嘘つきより愛を込めて~side Tachibana~
「夢じゃないから。とりあえず離れて?」
子供をあやすように、翔太に向かって優しく囁きかける。
不服そうな翔太の頬を指先で撫でれば、その口元がほんの少しだけ緩んだように見えた。
ああ……なんかもういいや。
美月には、明日散々冷やかされることにしよう。
「見られて興奮する趣味はないから。
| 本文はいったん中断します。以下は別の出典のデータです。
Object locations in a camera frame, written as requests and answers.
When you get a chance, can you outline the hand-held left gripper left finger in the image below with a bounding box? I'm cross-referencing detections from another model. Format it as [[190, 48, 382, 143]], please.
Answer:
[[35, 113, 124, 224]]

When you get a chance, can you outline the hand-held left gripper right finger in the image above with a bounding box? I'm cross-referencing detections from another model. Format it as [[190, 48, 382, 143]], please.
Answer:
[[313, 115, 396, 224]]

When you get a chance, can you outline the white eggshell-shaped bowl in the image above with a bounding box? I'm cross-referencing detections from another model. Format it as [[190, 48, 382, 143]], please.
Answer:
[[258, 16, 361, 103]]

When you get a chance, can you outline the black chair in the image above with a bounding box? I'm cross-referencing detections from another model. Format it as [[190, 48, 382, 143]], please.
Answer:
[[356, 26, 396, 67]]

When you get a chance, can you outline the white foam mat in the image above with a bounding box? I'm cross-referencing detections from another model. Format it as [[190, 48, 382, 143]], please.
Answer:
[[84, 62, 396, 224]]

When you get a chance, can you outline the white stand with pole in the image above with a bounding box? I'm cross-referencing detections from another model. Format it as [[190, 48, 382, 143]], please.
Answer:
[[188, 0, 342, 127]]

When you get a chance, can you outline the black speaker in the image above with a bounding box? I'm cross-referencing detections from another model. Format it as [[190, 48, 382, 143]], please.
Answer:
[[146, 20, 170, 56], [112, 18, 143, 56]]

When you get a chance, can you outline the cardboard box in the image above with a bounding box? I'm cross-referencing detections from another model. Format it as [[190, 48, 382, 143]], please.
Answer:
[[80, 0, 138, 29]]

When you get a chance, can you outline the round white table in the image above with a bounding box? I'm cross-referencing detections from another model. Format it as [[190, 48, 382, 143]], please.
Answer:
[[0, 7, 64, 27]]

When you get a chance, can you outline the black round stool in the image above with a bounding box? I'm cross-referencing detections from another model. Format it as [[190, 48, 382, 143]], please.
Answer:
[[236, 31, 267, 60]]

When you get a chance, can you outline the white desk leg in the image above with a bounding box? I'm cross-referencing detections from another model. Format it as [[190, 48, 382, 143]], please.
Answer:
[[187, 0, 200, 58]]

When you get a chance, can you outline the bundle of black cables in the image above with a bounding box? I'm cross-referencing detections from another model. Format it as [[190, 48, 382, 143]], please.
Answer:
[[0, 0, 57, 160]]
……早く出して?」
耳に唇を寄せて囁けば、翔太の瞳が衝撃に見開かれていく。
「……くそっ。エリカ、お前それわざとか」
「なんのこと?」
「マンションに帰ったら覚えてろよ」
舌打ちしながら車を発進させた翔太のことを、私はくすくす笑いながら見つめていた。
「……煙いんですけどー」
不貞腐れた翔太は、ベランダで一人タバコの紫煙を燻らせている。
窓を少しだけ開けて声を掛けた私は、独特の煙臭さに顔を顰めていた。
「お前さ、あそこまで拒否する事ないだろ。俺ら、結婚するんじゃなかったっけ?」
「玄関でいきなり襲ってくる方が悪いでしょ。私は着替えたかったし、お風呂も入りたかったの」
玄関を開けた瞬間、熱烈なキスで部屋に引きずり込まれた私は、翔太に襲われる寸前でその腕からやっとのことで抜け出した。
……その時ちょっと、思わぬところを蹴ってしまって。
いろんな意味で痛手を負った翔太は声をかけても反応せず、私が浴室から出てくるまでずっとベランダに閉じこもっていた。